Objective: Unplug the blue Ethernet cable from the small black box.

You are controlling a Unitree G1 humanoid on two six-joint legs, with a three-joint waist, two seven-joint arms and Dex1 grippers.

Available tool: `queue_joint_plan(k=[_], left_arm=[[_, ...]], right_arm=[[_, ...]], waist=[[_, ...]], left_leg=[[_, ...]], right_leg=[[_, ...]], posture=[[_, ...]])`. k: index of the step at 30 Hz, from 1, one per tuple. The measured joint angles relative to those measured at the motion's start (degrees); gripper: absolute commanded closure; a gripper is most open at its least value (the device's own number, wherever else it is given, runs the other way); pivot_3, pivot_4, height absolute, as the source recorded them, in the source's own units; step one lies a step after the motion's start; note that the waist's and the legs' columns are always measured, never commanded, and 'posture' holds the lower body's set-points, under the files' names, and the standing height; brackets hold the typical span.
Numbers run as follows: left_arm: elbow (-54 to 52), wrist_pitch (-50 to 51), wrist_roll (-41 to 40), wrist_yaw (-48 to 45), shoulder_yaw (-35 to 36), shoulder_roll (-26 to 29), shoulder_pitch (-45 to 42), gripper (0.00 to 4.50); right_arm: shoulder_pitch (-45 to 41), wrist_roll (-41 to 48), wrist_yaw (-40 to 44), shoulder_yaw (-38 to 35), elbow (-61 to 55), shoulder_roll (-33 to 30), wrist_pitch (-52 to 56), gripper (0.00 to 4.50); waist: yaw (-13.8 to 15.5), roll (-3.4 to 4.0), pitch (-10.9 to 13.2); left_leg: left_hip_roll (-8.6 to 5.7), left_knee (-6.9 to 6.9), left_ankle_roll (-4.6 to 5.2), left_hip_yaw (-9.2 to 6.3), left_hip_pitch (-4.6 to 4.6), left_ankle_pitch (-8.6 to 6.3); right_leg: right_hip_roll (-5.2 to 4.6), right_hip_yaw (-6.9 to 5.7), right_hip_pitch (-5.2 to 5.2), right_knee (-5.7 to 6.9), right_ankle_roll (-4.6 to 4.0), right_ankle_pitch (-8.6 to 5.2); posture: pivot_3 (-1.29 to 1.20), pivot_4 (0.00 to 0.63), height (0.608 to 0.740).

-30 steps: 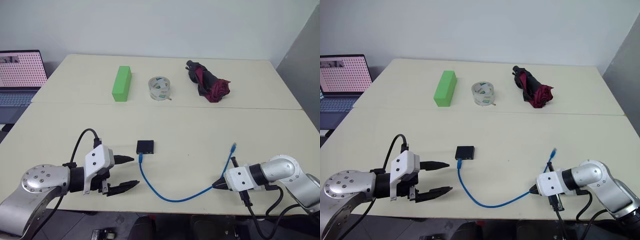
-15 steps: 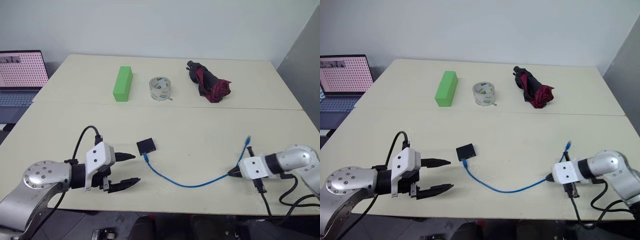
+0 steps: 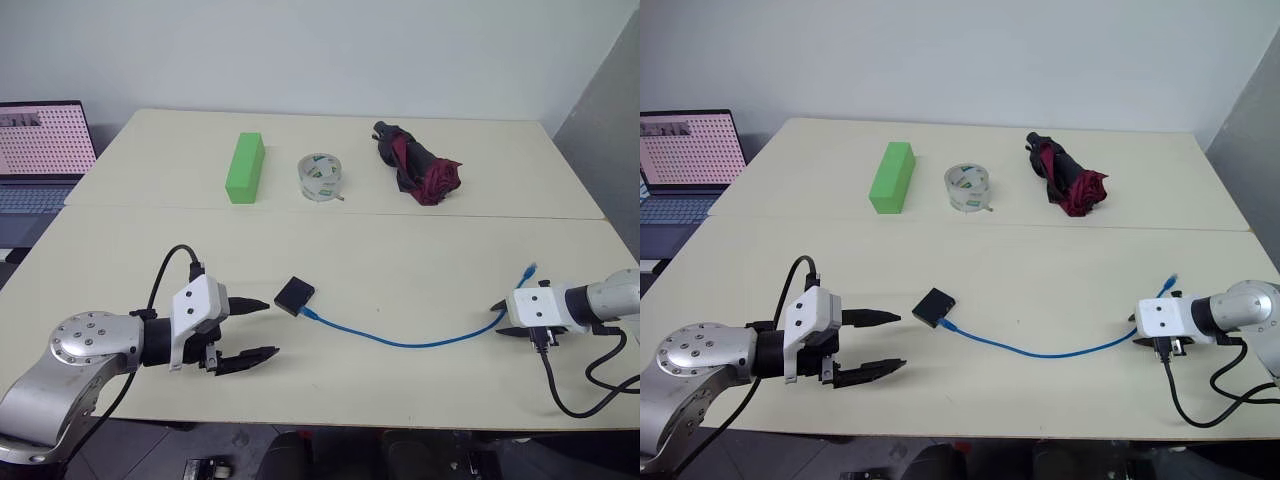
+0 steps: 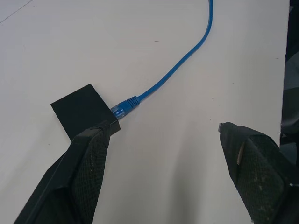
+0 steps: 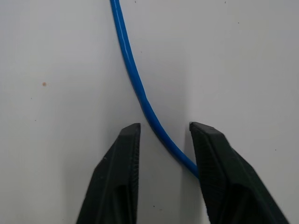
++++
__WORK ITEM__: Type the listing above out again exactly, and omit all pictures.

__RESULT__:
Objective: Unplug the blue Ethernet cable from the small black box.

You are controlling a Unitree G1 humanoid on two six-joint legs, with a three-joint waist, two seven-joint arms and Dex1 grippers.

Available tool: `queue_joint_plan(k=[_], left_arm=[[_, ...]], right_arm=[[_, ...]], waist=[[_, ...]], left_leg=[[_, ...]], right_leg=[[_, ...]], posture=[[_, ...]])`. k: index of the step at 30 Hz, from 1, one per tuple. The measured joint angles relative to those measured at the motion's start (degrees); gripper: absolute commanded closure; a gripper is most open at its least value (the device's own number, wherever else it is given, runs the other way); pivot_3, pivot_4, height absolute, as the source recorded them, in the source's own units; step one lies a step after the motion's start; note that the waist's and the legs' columns are always measured, never commanded, and 'posture' holds the lower body's set-points, under the files' names, and the standing height; brackets hold the typical span.
Numbers run as follows: left_arm: elbow (-54 to 52), wrist_pitch (-50 to 51), wrist_roll (-41 to 40), wrist_yaw (-48 to 45), shoulder_yaw (-35 to 36), shoulder_roll (-26 to 29), shoulder_pitch (-45 to 42), gripper (0.00 to 4.50); right_arm: shoulder_pitch (-45 to 41), wrist_roll (-41 to 48), wrist_yaw (-40 to 44), shoulder_yaw (-38 to 35), elbow (-61 to 55), shoulder_roll (-33 to 30), wrist_pitch (-52 to 56), gripper (0.00 to 4.50); waist: yaw (-13.8 to 15.5), roll (-3.4 to 4.0), pitch (-10.9 to 13.2); left_leg: left_hip_roll (-8.6 to 5.7), left_knee (-6.9 to 6.9), left_ankle_roll (-4.6 to 5.2), left_hip_yaw (-9.2 to 6.3), left_hip_pitch (-4.6 to 4.6), left_ankle_pitch (-8.6 to 6.3); right_leg: right_hip_roll (-5.2 to 4.6), right_hip_yaw (-6.9 to 5.7), right_hip_pitch (-5.2 to 5.2), right_knee (-5.7 to 6.9), right_ankle_roll (-4.6 to 4.0), right_ankle_pitch (-8.6 to 5.2); posture: pivot_3 (-1.29 to 1.20), pivot_4 (0.00 to 0.63), height (0.608 to 0.740).

-30 steps: 
-15 steps: 
+0 steps: 
+0 steps: 
+0 steps: 

No more output remains.